Du côté des reins et du système urinaire. La doxorubicine peut provoquer une urine rouge, en particulier lors de la première miction après une injection du médicament, ce qui doit être averti du patient. Les effets secondaires après administration intravésicale comprennent des symptômes d'irritation de la vessie, d'hématurie, de cystite hémorragique, de nécrose de la paroi de la vessie.

Du système reproducteur et des glandes mammaires. Aménorrhée, oligospermie et azoospermie.

État général et troubles associés à la manière d'utiliser le médicament.

Fièvre, malaise, asthénie et frissons.

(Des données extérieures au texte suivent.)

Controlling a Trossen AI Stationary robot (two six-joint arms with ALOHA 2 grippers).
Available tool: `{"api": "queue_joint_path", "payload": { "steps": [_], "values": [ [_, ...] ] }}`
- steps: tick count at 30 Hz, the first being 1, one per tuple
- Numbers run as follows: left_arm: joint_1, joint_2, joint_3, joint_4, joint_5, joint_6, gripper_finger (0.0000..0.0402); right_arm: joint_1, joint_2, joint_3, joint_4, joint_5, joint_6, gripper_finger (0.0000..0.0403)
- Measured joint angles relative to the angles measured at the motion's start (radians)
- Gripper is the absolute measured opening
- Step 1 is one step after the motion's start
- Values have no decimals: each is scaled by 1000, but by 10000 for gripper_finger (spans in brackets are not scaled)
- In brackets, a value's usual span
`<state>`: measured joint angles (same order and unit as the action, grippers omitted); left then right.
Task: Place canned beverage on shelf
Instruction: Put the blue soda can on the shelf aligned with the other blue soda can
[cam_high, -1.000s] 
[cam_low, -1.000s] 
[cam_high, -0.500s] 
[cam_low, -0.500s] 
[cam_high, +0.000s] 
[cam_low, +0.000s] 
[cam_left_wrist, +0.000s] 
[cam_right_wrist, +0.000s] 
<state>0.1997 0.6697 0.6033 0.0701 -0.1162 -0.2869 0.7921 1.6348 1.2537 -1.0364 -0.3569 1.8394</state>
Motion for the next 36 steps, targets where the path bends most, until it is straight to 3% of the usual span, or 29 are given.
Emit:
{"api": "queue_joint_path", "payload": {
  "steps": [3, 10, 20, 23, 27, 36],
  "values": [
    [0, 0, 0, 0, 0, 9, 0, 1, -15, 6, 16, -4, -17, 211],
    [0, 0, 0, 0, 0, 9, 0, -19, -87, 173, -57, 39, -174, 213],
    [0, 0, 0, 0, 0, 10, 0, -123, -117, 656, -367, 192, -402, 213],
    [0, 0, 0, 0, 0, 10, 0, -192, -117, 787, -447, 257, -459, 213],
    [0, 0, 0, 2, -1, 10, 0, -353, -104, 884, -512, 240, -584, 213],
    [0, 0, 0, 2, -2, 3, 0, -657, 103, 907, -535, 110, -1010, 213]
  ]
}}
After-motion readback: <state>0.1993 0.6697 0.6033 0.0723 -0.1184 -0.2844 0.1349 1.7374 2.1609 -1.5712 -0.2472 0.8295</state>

Le risque de thrombophlébite au site d'injection peut être réduit en suivant les procédures d'injection décrites ci-dessus. Une sensation de picotement ou de brûlure au site d'injection indique une légère extravasation, auquel cas la perfusion doit être interrompue et essayer d'injecter le médicament dans une autre veine.

Sondage. Écart des indicateurs ECG par rapport à la norme.

Effets secondaires chez les patientes recevant de la doxorubicine comme traitement adjuvant du cancer du sein. Il est prouvé qu'avec l'utilisation de la doxorubicine et du cyclophosphamide pour le traitement des métastases précoces du cancer du sein dans les ganglions lymphatiques axillaires, un effet secondaire (en plus de ceux caractéristiques de la doxorubicine) peut être une perte de poids..

Conditions de stockage

Conserver hors de la portée des enfants dans l'emballage d'origine à une température de 2 ° à 8 ° C.

Durée de conservation 2 ans.

Incompatibilité

La doxorubicine ne doit pas être mélangée à l'héparine car un précipité peut se former. Il n'est pas non plus recommandé de mélanger la doxorubicine avec d'autres médicaments. Un contact prolongé avec toute solution à pH alcalin doit être évité car cela hydrolysera le médicament.